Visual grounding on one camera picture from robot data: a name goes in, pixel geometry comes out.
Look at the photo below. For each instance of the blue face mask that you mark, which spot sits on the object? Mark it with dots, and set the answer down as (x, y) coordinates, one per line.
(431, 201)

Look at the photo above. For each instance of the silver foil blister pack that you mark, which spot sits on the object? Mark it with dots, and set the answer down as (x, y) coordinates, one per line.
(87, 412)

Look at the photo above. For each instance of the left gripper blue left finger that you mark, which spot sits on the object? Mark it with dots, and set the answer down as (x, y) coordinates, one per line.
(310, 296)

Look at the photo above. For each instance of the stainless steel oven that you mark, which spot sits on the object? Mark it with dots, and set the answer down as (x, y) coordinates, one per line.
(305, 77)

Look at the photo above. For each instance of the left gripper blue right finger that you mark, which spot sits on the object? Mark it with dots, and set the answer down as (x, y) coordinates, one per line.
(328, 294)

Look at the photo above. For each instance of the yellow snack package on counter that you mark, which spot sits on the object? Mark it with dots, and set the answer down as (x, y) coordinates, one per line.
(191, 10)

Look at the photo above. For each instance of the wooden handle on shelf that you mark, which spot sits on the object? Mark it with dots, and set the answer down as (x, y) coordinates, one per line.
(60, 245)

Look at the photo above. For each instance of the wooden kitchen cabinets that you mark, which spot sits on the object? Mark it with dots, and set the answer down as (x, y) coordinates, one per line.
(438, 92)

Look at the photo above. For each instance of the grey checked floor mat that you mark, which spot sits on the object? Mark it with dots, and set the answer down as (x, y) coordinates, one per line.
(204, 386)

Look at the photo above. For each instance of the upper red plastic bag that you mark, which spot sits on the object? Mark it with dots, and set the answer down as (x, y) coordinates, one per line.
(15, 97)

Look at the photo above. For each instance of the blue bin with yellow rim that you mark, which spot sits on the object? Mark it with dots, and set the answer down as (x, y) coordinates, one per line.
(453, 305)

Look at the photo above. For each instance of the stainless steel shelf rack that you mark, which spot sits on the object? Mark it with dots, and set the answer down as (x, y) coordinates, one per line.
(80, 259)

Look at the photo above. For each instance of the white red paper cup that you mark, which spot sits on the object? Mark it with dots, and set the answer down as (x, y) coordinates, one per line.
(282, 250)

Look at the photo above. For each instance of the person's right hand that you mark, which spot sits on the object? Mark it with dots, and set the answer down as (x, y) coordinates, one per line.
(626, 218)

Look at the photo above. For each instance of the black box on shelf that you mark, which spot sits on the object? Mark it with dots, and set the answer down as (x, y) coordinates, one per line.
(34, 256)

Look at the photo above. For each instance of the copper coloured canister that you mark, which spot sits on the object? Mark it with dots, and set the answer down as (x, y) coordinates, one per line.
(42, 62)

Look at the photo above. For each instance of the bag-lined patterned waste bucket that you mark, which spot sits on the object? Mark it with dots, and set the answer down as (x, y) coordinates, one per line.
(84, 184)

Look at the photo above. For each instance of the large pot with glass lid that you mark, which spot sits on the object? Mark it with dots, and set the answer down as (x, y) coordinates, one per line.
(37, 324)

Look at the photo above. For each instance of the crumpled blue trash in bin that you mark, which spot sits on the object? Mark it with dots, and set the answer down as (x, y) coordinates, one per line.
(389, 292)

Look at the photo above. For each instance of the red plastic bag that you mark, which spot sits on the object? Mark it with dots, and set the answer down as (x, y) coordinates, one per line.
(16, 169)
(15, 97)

*****

**Your goal:** Each line of the data above needs to be returned exactly.

**Exercise result:**
Visual grounding on one camera picture from robot data: a name goes in, pixel geometry comes out.
Look at the photo below. For each instance of the blue face mask that you mark, which spot sits on the object? Mark it with dots, and set the answer down as (x, y) coordinates, one per line.
(431, 201)

Look at the photo above. For each instance of the silver foil blister pack that you mark, which spot sits on the object? Mark it with dots, and set the answer down as (x, y) coordinates, one per line.
(87, 412)

Look at the photo above. For each instance of the left gripper blue left finger that you mark, which spot sits on the object? Mark it with dots, and set the answer down as (x, y) coordinates, one per line.
(310, 296)

Look at the photo above. For each instance of the stainless steel oven that you mark, which spot sits on the object? Mark it with dots, and set the answer down as (x, y) coordinates, one per line.
(305, 77)

Look at the photo above. For each instance of the left gripper blue right finger that you mark, which spot sits on the object? Mark it with dots, and set the answer down as (x, y) coordinates, one per line.
(328, 294)

Look at the photo above. For each instance of the yellow snack package on counter that you mark, which spot sits on the object? Mark it with dots, and set the answer down as (x, y) coordinates, one per line.
(191, 10)

Look at the photo above. For each instance of the wooden handle on shelf that you mark, which spot sits on the object? Mark it with dots, and set the answer down as (x, y) coordinates, one per line.
(60, 245)

Look at the photo above. For each instance of the wooden kitchen cabinets that you mark, which spot sits on the object? Mark it with dots, and set the answer down as (x, y) coordinates, one per line.
(438, 92)

Look at the photo above. For each instance of the grey checked floor mat that you mark, which spot sits on the object? Mark it with dots, and set the answer down as (x, y) coordinates, one per line.
(204, 386)

Look at the photo above. For each instance of the upper red plastic bag that you mark, which spot sits on the object? Mark it with dots, and set the answer down as (x, y) coordinates, one per line.
(15, 97)

Look at the photo above. For each instance of the blue bin with yellow rim that you mark, which spot sits on the object? Mark it with dots, and set the answer down as (x, y) coordinates, one per line.
(453, 305)

Look at the photo above. For each instance of the stainless steel shelf rack that you mark, which spot sits on the object? Mark it with dots, and set the answer down as (x, y) coordinates, one per line.
(80, 259)

Look at the photo above. For each instance of the white red paper cup that you mark, which spot sits on the object? Mark it with dots, and set the answer down as (x, y) coordinates, one per line.
(282, 250)

Look at the photo above. For each instance of the person's right hand that you mark, which spot sits on the object? Mark it with dots, and set the answer down as (x, y) coordinates, one per line.
(626, 218)

Look at the photo above. For each instance of the black box on shelf that you mark, which spot sits on the object? Mark it with dots, and set the answer down as (x, y) coordinates, one per line.
(34, 256)

Look at the photo above. For each instance of the copper coloured canister that you mark, which spot sits on the object? Mark it with dots, and set the answer down as (x, y) coordinates, one per line.
(42, 62)

Look at the photo above. For each instance of the bag-lined patterned waste bucket that you mark, which spot sits on the object? Mark it with dots, and set the answer down as (x, y) coordinates, one per line.
(84, 184)

Look at the photo above. For each instance of the large pot with glass lid that you mark, which spot sits on the object? Mark it with dots, and set the answer down as (x, y) coordinates, one per line.
(37, 324)

Look at the photo above. For each instance of the crumpled blue trash in bin that you mark, which spot sits on the object? Mark it with dots, and set the answer down as (x, y) coordinates, one per line.
(389, 292)

Look at the photo above. For each instance of the red plastic bag that you mark, which spot sits on the object? Mark it with dots, and set the answer down as (x, y) coordinates, one per line.
(16, 169)
(15, 97)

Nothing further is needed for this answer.